> **Work to complete**
Give again, word for word, every line in the entries below from the line with "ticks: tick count" up to and including the line with "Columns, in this", and no other line.
★ ★ ★ ★ ★ ★ ★
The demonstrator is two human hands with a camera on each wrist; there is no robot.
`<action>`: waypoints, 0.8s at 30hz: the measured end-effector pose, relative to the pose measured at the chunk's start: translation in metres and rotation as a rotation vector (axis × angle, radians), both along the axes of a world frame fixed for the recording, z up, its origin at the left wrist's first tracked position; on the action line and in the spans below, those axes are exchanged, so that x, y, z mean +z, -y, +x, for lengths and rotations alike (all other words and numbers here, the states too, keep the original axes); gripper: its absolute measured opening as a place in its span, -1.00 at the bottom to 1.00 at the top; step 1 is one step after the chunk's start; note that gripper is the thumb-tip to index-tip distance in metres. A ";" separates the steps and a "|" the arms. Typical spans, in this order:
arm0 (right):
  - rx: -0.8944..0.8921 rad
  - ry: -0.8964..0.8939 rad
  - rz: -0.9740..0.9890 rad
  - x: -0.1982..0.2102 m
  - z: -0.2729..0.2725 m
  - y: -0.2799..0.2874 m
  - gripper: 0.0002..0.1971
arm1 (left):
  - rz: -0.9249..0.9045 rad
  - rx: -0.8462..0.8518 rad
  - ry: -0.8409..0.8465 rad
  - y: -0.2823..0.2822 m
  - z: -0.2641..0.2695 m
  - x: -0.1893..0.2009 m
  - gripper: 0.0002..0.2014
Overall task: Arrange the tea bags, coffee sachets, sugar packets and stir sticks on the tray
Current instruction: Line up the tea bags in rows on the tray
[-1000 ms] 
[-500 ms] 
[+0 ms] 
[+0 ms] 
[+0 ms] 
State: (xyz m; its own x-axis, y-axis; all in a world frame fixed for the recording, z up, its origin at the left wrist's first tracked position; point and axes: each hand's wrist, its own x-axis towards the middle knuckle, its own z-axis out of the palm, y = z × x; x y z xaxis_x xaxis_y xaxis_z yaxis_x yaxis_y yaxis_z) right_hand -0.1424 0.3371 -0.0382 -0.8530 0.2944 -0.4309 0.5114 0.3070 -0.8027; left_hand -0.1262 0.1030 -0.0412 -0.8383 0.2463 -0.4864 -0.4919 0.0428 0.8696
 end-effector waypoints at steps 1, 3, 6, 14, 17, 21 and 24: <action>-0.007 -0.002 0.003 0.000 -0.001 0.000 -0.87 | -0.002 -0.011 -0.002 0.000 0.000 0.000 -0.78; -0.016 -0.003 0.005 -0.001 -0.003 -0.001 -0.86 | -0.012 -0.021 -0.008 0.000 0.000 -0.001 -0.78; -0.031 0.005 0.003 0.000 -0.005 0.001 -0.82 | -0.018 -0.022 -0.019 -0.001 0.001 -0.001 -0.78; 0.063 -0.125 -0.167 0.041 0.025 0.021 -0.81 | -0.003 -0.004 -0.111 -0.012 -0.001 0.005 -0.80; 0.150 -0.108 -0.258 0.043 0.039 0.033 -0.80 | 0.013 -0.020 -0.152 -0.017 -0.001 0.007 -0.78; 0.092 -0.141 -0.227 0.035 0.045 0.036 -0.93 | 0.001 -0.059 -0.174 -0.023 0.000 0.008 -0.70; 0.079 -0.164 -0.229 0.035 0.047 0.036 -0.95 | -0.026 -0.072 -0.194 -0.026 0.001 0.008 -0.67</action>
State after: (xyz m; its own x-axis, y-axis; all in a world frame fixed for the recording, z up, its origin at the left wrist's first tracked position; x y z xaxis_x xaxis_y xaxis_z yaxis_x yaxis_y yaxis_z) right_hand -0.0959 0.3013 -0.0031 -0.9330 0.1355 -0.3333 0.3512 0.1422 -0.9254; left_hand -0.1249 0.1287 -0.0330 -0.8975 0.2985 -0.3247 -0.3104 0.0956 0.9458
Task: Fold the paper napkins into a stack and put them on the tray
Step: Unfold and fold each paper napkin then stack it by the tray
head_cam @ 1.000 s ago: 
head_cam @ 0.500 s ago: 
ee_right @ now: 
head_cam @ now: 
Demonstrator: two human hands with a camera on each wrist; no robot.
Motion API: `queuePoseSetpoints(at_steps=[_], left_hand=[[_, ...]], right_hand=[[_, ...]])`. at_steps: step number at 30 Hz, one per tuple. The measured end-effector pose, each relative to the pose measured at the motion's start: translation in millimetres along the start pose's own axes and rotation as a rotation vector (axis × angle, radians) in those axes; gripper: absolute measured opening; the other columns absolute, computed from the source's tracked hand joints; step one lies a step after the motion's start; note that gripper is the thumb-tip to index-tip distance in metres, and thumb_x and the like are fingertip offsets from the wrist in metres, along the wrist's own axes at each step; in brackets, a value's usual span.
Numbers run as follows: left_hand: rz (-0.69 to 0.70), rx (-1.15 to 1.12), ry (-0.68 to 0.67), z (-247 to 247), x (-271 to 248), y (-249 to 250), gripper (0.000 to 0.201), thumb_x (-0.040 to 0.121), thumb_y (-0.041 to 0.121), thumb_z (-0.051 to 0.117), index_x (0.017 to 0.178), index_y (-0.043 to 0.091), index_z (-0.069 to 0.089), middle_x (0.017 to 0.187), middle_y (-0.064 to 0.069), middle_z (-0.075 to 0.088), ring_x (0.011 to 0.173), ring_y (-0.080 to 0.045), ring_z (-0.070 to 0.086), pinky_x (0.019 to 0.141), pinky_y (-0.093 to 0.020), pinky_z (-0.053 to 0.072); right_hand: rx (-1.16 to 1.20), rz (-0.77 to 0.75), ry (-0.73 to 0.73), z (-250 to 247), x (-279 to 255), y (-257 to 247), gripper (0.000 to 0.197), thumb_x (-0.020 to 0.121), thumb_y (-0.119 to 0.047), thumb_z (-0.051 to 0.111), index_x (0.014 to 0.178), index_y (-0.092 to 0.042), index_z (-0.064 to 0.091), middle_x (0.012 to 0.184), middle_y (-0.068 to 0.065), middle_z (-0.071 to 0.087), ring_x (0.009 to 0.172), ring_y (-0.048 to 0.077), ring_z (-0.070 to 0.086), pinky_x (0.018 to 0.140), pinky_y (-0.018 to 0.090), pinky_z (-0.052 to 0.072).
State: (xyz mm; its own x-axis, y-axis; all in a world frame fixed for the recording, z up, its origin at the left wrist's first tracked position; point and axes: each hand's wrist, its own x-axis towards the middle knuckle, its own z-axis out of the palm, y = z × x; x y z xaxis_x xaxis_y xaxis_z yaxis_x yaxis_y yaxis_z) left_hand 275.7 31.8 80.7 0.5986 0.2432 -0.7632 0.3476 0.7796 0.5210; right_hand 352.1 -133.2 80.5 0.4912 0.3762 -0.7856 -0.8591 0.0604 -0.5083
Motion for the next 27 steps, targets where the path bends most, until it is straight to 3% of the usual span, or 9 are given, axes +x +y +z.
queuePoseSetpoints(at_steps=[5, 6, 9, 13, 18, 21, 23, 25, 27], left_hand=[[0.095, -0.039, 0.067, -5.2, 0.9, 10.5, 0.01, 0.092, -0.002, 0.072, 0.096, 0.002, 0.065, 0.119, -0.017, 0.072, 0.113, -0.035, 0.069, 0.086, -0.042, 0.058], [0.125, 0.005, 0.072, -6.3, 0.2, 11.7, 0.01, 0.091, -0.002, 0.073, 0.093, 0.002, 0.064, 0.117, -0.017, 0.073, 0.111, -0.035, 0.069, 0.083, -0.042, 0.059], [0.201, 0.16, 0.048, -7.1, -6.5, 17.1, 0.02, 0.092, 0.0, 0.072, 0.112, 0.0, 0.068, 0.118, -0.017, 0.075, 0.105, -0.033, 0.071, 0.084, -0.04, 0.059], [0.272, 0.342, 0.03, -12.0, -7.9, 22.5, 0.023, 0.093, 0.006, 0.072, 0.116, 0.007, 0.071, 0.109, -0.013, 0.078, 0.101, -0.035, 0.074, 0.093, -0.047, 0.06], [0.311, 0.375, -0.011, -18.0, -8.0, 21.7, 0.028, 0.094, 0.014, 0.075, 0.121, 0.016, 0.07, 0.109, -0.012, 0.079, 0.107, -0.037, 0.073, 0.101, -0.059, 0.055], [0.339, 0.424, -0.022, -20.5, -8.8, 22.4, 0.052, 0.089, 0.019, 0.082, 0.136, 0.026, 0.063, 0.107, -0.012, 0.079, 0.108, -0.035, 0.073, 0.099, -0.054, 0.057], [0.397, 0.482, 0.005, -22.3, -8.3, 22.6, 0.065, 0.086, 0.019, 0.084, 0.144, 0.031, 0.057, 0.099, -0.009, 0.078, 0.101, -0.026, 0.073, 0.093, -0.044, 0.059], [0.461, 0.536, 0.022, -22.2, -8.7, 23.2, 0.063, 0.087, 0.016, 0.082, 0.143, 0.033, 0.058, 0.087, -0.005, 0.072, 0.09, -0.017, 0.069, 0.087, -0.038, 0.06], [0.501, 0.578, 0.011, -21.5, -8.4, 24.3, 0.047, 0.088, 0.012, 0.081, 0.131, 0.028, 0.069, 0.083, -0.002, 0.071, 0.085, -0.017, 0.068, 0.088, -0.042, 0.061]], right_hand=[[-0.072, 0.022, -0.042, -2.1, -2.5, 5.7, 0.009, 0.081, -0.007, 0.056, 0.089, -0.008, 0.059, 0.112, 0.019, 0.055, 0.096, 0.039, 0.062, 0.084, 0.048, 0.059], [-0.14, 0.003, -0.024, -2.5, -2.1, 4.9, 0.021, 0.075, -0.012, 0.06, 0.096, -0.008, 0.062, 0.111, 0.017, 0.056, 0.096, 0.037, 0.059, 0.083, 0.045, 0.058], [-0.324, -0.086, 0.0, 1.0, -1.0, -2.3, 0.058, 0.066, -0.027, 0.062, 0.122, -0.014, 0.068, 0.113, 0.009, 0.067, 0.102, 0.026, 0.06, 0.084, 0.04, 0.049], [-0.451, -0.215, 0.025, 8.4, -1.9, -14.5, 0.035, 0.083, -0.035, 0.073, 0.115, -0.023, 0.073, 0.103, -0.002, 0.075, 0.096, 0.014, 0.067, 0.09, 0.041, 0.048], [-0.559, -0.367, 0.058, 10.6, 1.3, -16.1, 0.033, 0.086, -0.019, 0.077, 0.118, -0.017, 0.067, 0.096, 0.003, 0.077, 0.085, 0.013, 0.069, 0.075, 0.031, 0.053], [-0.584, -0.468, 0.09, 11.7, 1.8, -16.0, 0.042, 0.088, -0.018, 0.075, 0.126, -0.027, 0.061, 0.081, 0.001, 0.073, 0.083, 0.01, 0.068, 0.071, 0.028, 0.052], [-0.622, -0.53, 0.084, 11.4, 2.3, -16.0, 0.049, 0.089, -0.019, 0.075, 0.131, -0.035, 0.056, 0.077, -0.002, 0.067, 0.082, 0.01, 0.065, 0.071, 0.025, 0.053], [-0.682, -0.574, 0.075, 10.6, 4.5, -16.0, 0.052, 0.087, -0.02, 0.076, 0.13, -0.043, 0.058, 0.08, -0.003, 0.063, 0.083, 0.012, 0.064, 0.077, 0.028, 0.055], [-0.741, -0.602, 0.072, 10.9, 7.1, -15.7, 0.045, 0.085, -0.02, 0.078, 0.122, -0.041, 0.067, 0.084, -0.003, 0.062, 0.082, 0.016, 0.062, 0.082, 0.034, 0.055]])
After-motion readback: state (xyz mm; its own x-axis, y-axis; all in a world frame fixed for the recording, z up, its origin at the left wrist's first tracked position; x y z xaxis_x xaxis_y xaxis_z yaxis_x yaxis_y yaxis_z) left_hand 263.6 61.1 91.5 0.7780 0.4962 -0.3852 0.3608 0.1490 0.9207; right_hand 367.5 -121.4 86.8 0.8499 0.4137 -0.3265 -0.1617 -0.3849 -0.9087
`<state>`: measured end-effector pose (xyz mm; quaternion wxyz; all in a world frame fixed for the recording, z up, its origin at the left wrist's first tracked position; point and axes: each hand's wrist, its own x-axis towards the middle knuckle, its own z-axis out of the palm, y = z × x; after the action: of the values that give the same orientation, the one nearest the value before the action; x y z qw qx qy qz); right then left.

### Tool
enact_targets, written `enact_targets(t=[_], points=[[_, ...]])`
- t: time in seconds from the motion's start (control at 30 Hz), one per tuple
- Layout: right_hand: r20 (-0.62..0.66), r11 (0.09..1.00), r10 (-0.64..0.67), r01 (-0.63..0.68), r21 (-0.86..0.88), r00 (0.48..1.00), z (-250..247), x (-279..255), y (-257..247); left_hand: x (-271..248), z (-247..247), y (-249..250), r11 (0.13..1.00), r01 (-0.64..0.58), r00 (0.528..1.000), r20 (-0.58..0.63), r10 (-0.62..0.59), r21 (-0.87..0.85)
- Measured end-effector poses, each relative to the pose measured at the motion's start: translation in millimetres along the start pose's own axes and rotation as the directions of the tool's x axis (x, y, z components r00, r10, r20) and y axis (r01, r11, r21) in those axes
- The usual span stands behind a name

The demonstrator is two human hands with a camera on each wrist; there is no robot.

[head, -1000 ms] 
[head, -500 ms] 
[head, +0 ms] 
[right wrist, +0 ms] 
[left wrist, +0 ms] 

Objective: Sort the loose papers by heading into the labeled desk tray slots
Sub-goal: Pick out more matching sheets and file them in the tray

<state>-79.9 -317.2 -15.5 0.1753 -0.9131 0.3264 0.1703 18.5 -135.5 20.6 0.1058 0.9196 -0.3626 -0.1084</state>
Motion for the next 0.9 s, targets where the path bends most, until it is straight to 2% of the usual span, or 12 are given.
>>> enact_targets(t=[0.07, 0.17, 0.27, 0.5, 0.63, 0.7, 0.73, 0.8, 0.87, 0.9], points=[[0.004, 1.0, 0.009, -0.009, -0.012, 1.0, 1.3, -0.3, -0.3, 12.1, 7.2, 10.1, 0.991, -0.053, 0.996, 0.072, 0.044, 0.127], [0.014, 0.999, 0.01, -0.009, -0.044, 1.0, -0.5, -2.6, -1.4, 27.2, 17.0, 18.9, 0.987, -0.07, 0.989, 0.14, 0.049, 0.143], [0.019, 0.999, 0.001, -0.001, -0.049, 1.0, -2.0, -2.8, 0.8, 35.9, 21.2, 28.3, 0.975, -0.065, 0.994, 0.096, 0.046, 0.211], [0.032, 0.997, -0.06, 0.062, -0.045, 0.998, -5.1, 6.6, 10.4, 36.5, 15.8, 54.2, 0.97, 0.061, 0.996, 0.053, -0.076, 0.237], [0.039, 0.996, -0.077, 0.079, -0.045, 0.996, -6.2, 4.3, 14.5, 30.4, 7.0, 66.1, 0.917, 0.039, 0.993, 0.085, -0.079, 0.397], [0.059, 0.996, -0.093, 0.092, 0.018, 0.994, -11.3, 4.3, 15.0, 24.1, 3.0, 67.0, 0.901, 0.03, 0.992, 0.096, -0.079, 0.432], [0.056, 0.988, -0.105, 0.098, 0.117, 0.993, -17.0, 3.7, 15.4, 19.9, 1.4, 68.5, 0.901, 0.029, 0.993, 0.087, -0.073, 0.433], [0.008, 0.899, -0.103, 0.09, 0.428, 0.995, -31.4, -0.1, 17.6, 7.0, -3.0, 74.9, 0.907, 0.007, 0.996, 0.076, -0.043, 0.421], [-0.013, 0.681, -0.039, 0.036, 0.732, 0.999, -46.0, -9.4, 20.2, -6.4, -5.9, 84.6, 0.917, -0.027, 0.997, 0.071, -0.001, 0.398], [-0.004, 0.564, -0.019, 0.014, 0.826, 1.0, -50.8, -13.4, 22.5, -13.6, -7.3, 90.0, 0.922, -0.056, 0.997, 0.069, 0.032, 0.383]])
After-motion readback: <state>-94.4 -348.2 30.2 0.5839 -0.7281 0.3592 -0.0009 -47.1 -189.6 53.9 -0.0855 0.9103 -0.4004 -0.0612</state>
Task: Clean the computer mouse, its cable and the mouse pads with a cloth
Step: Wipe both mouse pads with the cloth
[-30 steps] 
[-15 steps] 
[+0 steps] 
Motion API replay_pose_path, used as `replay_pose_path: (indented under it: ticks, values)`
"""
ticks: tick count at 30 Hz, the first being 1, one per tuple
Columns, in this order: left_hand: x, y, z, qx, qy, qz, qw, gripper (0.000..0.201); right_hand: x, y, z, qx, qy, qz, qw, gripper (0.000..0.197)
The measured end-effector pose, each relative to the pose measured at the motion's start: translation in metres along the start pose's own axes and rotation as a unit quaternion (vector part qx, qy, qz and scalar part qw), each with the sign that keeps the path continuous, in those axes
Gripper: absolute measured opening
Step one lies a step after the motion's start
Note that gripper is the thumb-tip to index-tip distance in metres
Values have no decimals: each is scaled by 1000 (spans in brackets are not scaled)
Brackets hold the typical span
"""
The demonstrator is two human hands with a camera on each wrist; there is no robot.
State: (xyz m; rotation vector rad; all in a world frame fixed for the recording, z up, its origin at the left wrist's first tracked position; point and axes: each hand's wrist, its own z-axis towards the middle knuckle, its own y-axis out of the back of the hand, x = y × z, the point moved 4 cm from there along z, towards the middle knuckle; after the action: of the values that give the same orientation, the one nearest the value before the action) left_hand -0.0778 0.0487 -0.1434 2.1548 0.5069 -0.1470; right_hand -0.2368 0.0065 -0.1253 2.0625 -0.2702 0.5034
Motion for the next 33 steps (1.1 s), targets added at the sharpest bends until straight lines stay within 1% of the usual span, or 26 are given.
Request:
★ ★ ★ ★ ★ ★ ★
> **Response to the exercise**
ticks: tick count at 30 Hz, the first being 1, one per tuple
Columns, in this order: left_hand: x, y, z, qx, qy, qz, qw, gripper (0.000..0.201); right_hand: x, y, z, qx, qy, qz, qw, gripper (0.000..0.197)

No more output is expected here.